◆ Exercise aim ◆
Read the records below and copy each line that contains "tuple".

◆ Exercise materials ◆
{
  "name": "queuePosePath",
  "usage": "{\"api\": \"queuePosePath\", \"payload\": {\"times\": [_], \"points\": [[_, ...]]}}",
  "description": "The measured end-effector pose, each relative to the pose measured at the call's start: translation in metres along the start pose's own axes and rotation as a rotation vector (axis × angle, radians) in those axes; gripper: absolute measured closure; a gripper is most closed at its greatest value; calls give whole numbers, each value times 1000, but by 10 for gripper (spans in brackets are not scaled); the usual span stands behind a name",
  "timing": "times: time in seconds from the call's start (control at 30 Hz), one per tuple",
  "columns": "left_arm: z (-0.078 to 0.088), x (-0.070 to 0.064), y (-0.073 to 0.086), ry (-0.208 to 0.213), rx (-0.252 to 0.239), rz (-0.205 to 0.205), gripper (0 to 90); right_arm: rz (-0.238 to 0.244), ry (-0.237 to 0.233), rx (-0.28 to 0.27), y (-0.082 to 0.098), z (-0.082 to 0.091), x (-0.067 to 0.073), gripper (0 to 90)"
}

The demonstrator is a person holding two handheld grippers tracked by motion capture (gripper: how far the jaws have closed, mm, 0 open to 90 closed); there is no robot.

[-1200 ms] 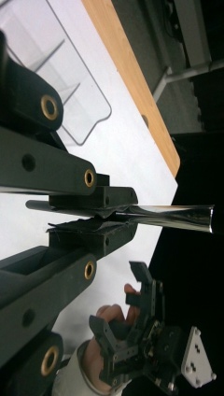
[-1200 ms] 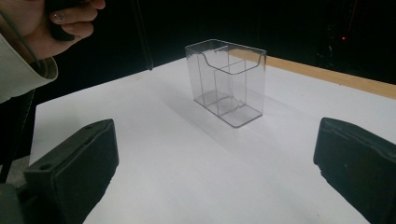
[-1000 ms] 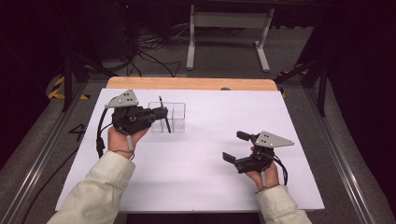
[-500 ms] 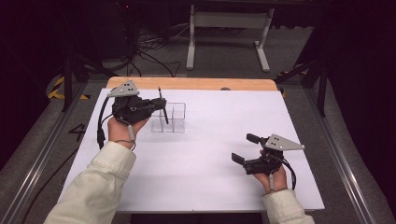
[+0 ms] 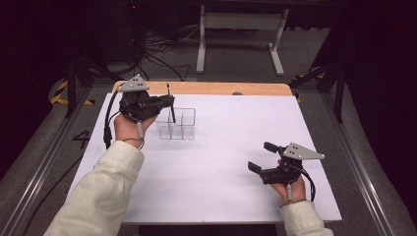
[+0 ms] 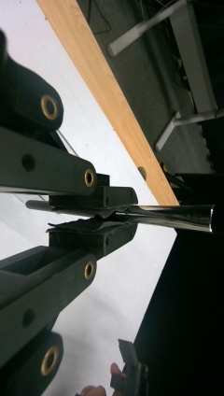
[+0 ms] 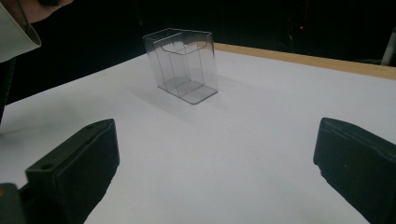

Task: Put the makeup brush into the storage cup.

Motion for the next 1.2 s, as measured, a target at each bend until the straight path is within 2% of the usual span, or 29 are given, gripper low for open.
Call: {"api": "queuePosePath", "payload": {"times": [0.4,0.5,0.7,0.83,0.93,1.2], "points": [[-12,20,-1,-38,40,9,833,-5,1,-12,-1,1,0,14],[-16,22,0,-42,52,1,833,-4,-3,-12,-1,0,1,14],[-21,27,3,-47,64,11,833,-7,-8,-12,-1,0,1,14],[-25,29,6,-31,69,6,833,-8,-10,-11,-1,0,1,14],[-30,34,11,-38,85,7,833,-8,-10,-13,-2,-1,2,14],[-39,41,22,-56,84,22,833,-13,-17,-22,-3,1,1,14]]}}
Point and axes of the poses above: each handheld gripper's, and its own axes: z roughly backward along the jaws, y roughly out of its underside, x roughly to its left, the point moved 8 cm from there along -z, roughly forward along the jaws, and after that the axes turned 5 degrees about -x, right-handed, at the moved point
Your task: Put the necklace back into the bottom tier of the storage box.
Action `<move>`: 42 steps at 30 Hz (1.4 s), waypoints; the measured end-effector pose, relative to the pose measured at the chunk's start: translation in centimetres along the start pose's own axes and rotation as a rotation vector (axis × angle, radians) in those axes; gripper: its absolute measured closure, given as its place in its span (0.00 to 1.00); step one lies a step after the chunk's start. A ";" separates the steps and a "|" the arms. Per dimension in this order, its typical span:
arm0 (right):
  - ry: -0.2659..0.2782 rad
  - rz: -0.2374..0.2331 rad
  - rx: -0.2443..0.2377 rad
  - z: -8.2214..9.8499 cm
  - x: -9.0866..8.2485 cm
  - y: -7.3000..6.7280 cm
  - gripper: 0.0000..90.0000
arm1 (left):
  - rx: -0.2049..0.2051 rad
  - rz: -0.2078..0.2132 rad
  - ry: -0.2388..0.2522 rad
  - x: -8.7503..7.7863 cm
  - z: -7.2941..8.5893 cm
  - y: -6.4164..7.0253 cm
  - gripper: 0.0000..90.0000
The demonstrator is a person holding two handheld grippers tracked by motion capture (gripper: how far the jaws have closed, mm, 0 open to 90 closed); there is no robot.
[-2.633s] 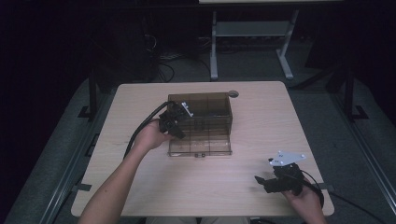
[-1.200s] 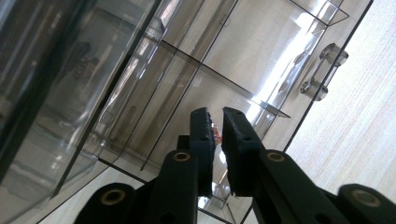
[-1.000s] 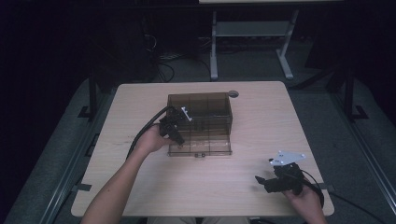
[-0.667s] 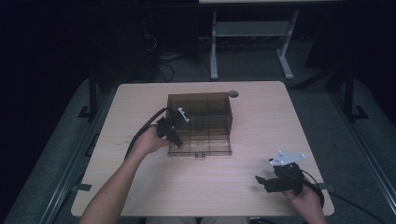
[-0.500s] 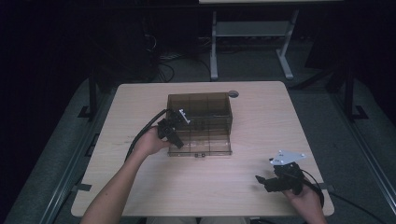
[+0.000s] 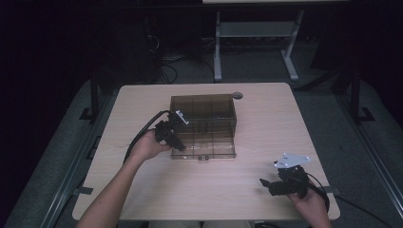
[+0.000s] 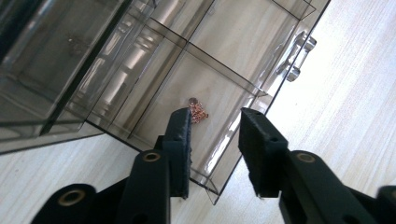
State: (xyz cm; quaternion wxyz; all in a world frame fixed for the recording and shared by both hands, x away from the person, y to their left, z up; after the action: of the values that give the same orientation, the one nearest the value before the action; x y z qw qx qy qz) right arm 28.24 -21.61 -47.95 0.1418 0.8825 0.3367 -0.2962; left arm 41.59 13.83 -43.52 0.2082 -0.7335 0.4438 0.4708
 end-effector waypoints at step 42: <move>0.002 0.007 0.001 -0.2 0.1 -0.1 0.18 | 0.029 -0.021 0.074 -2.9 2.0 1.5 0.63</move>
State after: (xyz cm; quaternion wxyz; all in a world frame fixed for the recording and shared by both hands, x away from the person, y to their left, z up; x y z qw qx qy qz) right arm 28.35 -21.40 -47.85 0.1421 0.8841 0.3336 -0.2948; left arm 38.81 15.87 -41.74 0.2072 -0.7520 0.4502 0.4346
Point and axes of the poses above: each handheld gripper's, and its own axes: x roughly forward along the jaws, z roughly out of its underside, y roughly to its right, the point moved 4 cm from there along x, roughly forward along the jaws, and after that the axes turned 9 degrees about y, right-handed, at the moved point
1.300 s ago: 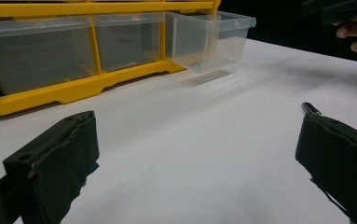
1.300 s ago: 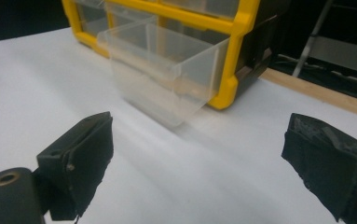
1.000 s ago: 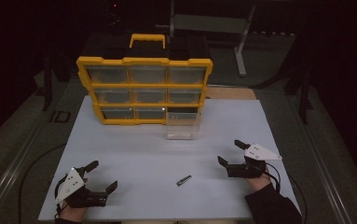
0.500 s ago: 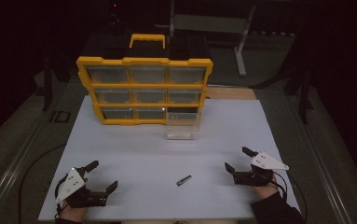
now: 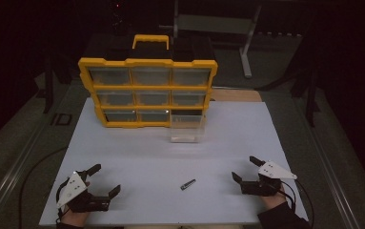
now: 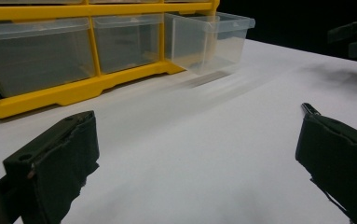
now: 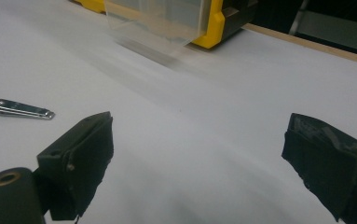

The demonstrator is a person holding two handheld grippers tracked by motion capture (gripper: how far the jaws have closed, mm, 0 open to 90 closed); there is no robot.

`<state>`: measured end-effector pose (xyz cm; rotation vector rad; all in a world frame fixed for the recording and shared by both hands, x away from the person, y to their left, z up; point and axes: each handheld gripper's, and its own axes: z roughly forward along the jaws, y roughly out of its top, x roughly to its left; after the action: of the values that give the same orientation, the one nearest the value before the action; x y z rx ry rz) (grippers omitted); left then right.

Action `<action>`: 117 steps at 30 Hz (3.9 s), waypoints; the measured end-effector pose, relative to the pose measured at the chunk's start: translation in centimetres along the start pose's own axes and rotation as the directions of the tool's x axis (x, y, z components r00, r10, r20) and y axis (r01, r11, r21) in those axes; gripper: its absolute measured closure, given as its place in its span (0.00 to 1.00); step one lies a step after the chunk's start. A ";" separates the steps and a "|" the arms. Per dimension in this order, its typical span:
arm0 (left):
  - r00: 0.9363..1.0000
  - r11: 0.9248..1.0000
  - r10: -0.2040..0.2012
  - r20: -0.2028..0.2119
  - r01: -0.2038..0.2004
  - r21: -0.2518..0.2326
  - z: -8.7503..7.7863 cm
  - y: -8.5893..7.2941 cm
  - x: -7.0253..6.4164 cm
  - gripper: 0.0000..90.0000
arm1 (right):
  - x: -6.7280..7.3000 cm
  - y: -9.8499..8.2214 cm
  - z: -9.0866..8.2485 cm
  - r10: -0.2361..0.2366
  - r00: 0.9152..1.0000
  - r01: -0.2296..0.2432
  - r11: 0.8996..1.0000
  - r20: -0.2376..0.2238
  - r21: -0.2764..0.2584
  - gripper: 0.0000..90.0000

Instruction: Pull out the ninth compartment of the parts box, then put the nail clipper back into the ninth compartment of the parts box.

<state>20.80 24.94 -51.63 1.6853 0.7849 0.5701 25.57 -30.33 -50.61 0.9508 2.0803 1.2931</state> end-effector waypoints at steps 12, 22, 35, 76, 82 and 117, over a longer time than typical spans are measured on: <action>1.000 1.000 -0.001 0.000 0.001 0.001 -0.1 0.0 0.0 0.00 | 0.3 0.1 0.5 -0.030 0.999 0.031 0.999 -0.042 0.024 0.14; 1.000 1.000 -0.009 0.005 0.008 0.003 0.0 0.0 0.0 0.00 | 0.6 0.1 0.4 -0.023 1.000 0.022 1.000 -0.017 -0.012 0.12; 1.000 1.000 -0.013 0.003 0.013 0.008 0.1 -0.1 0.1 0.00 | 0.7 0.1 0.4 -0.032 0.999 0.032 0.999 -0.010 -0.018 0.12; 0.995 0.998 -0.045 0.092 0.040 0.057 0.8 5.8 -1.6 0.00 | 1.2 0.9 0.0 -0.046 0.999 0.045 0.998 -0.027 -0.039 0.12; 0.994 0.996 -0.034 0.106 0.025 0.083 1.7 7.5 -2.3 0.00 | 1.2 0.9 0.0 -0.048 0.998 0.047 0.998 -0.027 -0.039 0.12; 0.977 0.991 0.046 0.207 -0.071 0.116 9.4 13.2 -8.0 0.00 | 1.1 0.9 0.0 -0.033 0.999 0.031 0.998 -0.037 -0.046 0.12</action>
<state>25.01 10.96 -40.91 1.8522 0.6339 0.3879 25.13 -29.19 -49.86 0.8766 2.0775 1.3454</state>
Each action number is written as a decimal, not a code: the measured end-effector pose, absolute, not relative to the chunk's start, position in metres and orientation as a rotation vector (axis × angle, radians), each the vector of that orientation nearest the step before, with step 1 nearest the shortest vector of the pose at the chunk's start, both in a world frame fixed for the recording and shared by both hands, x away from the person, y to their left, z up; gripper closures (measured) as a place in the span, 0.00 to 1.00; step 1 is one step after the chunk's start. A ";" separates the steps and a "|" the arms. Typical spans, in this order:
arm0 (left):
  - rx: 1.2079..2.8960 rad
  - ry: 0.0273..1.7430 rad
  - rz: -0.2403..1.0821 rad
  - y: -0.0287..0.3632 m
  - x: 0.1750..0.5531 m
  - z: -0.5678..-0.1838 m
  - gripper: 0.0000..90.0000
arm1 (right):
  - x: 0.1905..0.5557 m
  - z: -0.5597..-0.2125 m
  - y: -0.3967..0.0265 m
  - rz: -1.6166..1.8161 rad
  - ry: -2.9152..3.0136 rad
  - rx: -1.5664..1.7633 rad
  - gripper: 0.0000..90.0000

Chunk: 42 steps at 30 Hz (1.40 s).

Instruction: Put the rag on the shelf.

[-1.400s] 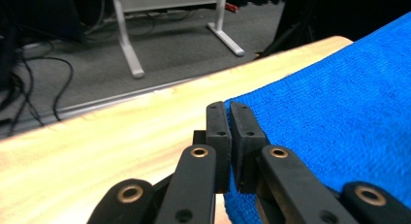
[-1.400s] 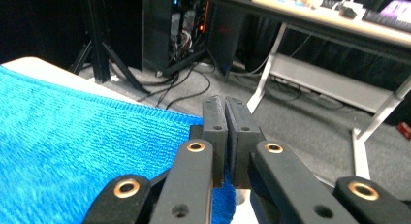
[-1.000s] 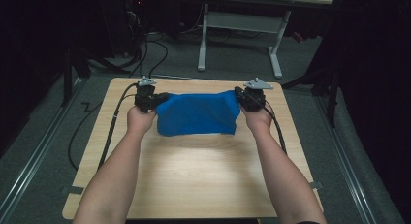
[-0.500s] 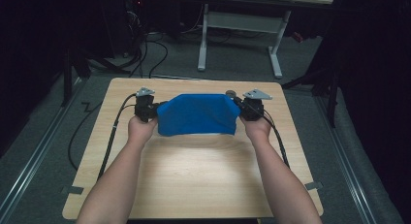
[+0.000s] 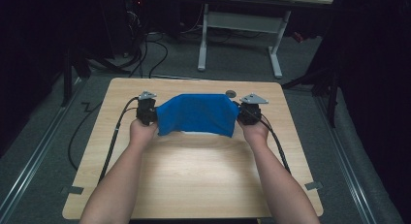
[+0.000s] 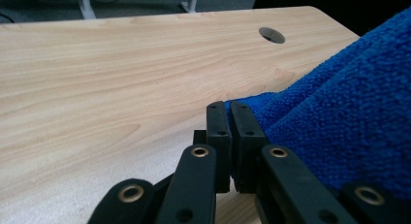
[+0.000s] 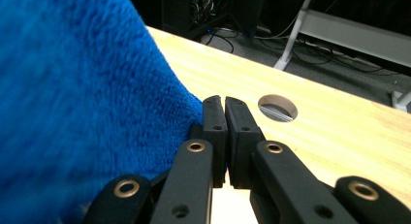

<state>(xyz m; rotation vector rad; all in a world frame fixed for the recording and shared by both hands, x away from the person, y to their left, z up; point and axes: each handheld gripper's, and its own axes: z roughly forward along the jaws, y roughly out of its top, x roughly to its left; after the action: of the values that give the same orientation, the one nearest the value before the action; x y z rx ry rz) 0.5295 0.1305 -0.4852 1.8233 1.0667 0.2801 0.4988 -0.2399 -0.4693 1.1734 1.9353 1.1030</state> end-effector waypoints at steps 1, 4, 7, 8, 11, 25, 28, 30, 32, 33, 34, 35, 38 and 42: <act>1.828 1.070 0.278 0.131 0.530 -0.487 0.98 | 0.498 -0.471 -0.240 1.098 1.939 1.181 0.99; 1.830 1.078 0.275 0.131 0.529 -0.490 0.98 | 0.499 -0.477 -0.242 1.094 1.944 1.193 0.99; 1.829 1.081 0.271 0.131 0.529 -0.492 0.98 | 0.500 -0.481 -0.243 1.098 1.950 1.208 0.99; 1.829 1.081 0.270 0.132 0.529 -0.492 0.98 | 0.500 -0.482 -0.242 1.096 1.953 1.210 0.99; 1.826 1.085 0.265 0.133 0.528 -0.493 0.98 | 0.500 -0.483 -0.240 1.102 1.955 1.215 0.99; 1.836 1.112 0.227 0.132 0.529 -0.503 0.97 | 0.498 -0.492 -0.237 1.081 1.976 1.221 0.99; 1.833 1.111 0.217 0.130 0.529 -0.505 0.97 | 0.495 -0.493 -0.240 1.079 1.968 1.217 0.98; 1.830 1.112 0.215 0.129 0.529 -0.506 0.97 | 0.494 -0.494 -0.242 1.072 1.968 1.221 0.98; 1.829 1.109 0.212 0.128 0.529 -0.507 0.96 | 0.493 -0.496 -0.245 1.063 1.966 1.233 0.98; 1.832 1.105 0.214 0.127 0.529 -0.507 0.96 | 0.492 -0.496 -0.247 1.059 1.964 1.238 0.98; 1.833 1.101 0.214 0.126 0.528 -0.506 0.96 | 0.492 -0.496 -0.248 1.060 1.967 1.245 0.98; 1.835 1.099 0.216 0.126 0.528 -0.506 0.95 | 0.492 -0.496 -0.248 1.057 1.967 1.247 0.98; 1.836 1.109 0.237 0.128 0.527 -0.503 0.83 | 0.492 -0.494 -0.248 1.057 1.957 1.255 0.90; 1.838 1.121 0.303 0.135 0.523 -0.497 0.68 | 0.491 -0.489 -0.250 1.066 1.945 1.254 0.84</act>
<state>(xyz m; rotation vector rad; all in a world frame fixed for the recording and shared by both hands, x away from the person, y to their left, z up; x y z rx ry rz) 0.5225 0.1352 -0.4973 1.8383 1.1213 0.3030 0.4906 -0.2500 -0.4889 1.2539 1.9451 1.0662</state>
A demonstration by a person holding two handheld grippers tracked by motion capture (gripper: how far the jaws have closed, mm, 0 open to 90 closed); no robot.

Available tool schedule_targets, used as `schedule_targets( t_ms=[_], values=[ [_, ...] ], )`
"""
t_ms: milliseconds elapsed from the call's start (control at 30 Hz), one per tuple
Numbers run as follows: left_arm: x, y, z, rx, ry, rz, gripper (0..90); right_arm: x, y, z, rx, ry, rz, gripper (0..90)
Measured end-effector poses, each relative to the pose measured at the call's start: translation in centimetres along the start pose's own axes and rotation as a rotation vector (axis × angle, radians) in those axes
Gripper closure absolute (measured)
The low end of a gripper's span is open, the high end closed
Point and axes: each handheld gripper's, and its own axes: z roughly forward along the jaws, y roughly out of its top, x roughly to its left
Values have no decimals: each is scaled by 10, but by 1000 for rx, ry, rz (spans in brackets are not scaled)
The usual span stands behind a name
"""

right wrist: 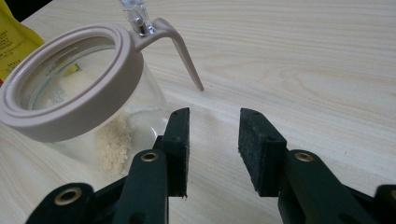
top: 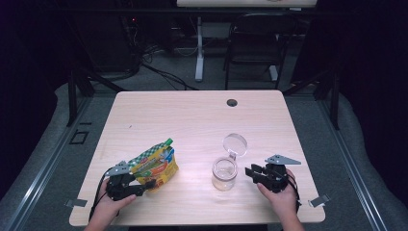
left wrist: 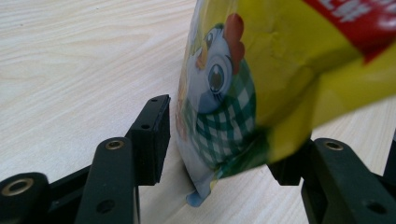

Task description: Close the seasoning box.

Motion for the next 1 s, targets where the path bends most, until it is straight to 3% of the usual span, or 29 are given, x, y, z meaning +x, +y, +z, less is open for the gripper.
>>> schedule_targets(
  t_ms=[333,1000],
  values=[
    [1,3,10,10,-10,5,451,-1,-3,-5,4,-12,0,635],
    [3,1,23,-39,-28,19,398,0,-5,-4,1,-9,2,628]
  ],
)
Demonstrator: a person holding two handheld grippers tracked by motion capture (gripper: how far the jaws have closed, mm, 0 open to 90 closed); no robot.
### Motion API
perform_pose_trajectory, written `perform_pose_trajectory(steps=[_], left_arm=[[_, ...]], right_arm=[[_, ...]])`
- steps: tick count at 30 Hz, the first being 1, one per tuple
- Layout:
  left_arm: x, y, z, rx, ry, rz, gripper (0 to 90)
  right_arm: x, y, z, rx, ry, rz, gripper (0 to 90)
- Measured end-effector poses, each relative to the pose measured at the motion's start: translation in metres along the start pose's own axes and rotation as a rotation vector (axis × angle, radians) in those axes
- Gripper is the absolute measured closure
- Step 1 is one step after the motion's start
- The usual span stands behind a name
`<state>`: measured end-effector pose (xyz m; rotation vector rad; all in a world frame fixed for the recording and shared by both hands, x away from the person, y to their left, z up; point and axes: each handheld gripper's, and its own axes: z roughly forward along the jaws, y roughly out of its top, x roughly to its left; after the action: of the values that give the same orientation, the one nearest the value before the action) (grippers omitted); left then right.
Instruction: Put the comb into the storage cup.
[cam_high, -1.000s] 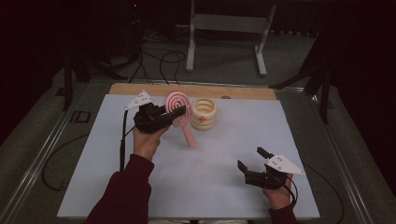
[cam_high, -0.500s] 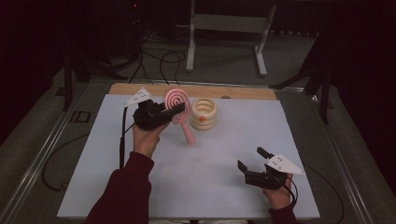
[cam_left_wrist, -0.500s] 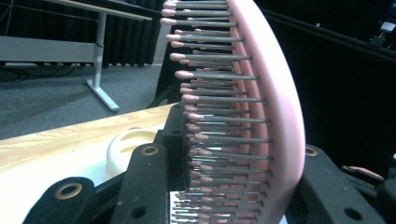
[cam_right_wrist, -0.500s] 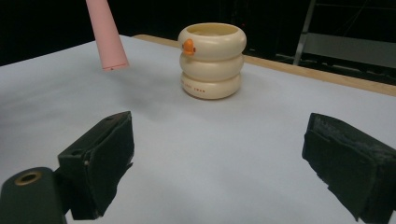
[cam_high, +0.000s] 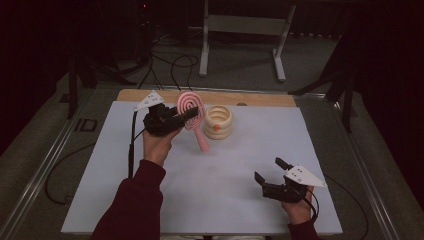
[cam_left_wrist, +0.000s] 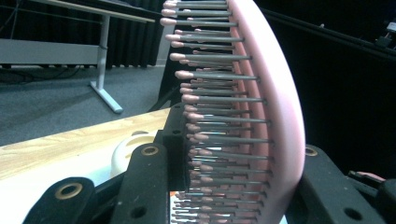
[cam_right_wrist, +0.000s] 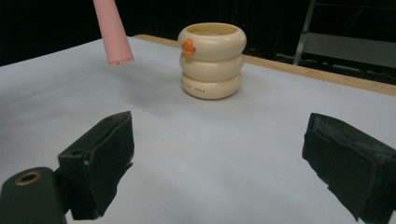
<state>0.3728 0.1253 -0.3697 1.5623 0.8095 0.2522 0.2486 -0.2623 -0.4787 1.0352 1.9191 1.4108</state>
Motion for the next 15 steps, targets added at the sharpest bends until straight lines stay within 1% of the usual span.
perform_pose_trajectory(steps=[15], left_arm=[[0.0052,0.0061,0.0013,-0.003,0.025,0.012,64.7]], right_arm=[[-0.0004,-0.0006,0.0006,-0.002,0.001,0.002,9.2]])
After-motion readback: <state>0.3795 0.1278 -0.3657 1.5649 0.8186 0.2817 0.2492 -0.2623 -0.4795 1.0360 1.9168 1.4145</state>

◆ Response to this exercise ◆
  "timing": "times: time in seconds from the call's start (control at 30 Hz), one per tuple",
t_ms: milliseconds elapsed from the call's start (control at 30 Hz), one per tuple
- steps: tick count at 30 Hz, the first being 1, one per tuple

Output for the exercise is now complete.